### About this task
Pick out the lines below that include the string "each".

### Information provided

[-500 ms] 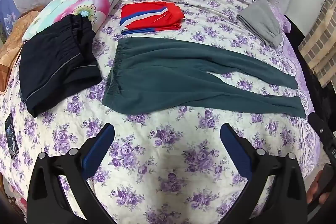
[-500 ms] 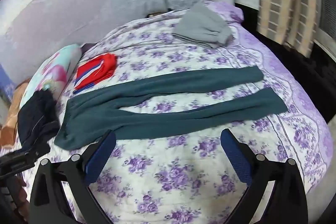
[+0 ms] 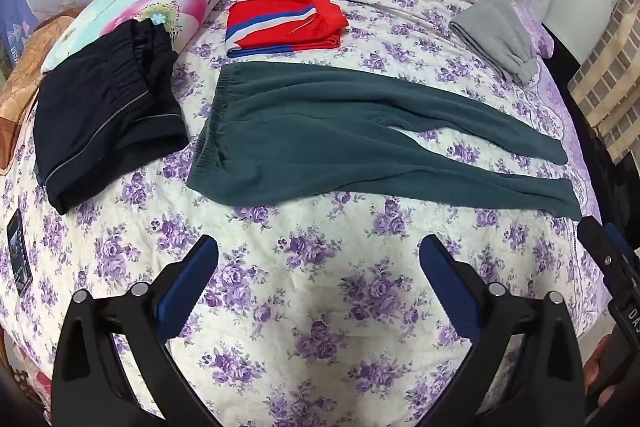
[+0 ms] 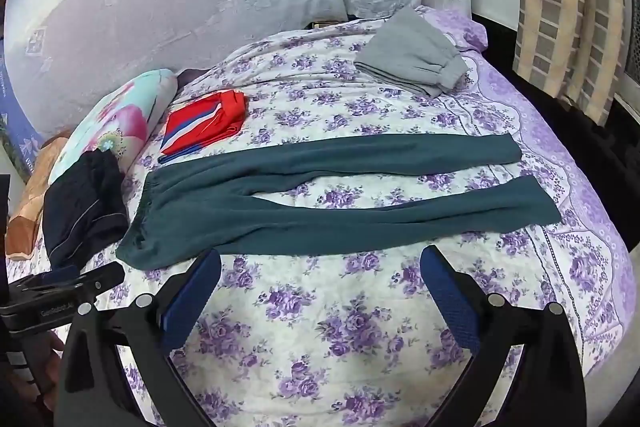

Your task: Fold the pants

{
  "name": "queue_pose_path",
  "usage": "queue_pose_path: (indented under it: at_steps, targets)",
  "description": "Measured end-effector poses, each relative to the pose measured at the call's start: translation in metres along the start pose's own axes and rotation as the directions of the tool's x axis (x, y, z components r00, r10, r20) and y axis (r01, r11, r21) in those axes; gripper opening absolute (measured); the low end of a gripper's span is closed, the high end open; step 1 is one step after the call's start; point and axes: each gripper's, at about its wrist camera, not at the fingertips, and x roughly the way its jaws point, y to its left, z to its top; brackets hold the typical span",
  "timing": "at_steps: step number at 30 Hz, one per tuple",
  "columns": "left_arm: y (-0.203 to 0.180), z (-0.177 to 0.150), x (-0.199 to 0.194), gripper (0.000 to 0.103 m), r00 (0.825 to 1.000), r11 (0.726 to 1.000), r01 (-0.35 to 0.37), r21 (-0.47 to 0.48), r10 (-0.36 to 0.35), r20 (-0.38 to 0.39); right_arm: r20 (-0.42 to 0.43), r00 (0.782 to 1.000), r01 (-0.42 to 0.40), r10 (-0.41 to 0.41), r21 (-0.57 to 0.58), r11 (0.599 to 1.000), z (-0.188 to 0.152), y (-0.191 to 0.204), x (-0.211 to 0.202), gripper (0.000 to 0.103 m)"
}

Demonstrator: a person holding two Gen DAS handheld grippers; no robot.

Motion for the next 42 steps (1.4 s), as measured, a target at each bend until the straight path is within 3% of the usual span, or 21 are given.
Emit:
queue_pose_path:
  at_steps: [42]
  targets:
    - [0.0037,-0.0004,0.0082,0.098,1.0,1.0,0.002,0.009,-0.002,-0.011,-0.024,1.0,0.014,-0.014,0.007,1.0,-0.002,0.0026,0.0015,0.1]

### Finished task
  "description": "Measured end-effector poses, each relative to the pose measured at the call's start: translation in metres along the start pose's own axes and rotation as the directions of the tool's x axis (x, y, z components r00, r10, r20) and y axis (r01, r11, r21) in those axes; gripper opening absolute (measured); the low end of a gripper's span is closed, the high end open; step 1 is one step after the call's start; point and axes: each gripper's, at about its wrist camera, not at the fingertips, and x roughly the way its jaws point, y to its left, z to its top; brackets hold the typical span",
Motion for the next 42 steps (1.4 s), as measured, a target at each bend until the straight path is within 3% of the usual span, or 21 are given.

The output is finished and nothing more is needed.